One June morning dad walks me to the river’s edge. During the short three block stretch he never once hinted of his intention. As we cross the short grass past a community of reeds which had grown around the tattered remains of a near disabled dock - I see the restless frame of a small forsaken wooden craft roll back and forth rocked by the slow rhythm of waves near the river's edge. On closer inspection I recognize a small green out board motor once stored for months on our back porch now safely attached to the rear.

 “It’s ours boy. What’ll you think?”

 Think? I was elated. Never once had I’d crossed the mile-wide river on anything other than Goodyears. This was the way I wanted to see everything.

 “We’ll have to fix it up a bit…. maybe plug a leak or two, but I think we can make it up to Six Mile island, maybe even Twelve Mile this weekend,” he said with all the confidence of a professional fishing boat captain.

 The following week was spent scraping paint down to exposed flesh and bailing water overboard with coffee cans. I would soon learn neither dad nor I had a solution for the persistent leaks. It was difficult locating the source with three inches of surface water throughout the craft.

Dad examined the sidewalls, loose planks, hidden areas beneath the benches, along the baseboards; but the problem refused to reveal itself. Then a neighbor suggested we dry-dock it for safety’s sake and he resolved the mystery in a matter of moments. 

Dad didn’t even bother giving the cabin cruiser a name like Prince Of The River, or the U.S. Independence. Instead, he splashed a coat of battle-ship gray on and a couple layers of white trim; bought four life preservers and a few cushions and left it at that and just referred to as the “boat.”

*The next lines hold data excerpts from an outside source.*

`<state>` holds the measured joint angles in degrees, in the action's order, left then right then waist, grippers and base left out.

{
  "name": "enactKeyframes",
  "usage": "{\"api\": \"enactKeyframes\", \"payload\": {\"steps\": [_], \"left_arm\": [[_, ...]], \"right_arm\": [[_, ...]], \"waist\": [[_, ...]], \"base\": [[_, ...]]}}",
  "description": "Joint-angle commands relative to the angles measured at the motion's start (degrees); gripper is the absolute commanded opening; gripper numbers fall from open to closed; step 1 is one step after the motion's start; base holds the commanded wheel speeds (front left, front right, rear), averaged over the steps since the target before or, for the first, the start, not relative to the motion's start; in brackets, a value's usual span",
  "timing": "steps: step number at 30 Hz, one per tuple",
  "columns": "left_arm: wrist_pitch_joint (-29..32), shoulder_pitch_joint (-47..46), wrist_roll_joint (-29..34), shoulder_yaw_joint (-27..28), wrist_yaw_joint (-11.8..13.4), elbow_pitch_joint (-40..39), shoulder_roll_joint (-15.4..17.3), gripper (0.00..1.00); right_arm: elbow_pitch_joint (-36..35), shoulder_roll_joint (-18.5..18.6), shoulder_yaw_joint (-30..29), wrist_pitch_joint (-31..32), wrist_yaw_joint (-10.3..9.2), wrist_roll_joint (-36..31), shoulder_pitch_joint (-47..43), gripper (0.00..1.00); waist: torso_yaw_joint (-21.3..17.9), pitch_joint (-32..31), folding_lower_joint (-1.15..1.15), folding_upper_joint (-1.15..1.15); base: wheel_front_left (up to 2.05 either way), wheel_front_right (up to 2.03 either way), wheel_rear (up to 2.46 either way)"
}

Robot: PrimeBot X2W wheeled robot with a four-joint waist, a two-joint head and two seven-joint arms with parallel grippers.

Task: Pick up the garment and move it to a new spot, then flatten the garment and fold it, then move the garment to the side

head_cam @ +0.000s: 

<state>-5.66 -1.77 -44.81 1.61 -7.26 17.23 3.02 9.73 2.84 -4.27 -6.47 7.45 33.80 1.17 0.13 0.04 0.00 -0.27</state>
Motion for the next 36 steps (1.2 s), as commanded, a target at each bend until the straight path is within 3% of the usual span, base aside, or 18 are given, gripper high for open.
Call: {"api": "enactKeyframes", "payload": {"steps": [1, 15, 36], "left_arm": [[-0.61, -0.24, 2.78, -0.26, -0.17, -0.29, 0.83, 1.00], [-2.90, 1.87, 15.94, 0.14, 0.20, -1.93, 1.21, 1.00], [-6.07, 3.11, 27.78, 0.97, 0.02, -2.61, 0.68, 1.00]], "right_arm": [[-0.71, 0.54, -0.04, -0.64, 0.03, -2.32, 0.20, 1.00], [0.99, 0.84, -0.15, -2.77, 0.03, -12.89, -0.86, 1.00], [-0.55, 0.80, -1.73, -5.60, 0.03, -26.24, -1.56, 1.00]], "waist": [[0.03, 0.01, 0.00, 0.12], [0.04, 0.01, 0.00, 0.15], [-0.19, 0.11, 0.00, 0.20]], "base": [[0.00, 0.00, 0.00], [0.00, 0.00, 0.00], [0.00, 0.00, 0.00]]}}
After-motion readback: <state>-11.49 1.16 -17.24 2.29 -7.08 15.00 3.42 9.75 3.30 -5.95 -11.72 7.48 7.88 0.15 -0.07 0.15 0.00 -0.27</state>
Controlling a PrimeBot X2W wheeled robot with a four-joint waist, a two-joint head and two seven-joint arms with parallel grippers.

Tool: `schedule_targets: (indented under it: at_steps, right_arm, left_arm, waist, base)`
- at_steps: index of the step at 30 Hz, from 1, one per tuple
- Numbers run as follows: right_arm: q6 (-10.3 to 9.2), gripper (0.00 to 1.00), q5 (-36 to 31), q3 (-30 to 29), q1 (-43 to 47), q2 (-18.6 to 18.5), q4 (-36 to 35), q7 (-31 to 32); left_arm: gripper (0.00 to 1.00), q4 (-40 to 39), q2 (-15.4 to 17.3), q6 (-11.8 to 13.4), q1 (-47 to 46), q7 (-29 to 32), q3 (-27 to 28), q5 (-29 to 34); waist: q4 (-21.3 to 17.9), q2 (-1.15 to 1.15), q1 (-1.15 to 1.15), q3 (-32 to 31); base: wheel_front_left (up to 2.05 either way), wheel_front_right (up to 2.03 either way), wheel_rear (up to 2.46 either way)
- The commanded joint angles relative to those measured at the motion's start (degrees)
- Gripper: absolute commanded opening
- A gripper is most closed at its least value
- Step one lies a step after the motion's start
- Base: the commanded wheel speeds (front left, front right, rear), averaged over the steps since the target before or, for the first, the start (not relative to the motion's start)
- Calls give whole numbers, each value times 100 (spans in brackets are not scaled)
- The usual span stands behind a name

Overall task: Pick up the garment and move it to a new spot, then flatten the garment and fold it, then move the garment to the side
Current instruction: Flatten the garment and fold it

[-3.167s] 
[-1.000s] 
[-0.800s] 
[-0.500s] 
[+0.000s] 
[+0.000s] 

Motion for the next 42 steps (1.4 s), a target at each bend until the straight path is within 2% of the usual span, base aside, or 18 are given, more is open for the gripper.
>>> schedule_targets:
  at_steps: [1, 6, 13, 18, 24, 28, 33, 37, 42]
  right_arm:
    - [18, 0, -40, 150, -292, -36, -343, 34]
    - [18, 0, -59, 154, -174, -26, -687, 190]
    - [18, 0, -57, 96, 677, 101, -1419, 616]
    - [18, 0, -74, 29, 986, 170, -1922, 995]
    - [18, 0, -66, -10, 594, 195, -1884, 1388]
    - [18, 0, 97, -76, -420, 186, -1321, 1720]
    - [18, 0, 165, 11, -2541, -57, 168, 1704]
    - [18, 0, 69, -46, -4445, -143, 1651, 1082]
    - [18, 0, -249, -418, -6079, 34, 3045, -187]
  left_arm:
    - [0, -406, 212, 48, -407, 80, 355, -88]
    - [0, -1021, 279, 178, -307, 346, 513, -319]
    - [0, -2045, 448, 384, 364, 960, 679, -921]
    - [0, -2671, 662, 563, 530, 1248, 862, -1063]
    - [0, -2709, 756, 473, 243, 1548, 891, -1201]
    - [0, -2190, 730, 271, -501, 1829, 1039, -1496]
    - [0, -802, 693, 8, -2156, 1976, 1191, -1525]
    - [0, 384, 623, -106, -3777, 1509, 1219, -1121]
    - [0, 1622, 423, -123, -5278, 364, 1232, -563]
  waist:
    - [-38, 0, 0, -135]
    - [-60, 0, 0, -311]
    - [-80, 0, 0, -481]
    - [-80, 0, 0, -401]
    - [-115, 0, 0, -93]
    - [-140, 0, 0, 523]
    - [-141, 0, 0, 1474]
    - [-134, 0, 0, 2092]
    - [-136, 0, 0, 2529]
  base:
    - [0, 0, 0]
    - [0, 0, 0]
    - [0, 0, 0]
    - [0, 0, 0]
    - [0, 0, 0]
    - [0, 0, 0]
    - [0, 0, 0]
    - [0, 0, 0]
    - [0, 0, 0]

It was two weeks before proper repairs were completed and the “boat’ passed inspection. The launch was a magnificent event at least from a 14-year olds point of view. From the trailer to the river seemed an interminable distance but once the boat slid free, time was of no consequence.

No more than ten or fifteen feet from the launch site the waters were rough and choppy.  The current seemed to be in a rush to greet Cairo, Illinois next stop before spilling into the Mississippi.

Dad hoisted me into the boat then yanked the power-chord and the Mercury outboard came to life spitting a curtain of black mist into the air. He then pointed the boat into a lane traveled by mid-sized crafts a safe distance away from working tugboats and transport barges.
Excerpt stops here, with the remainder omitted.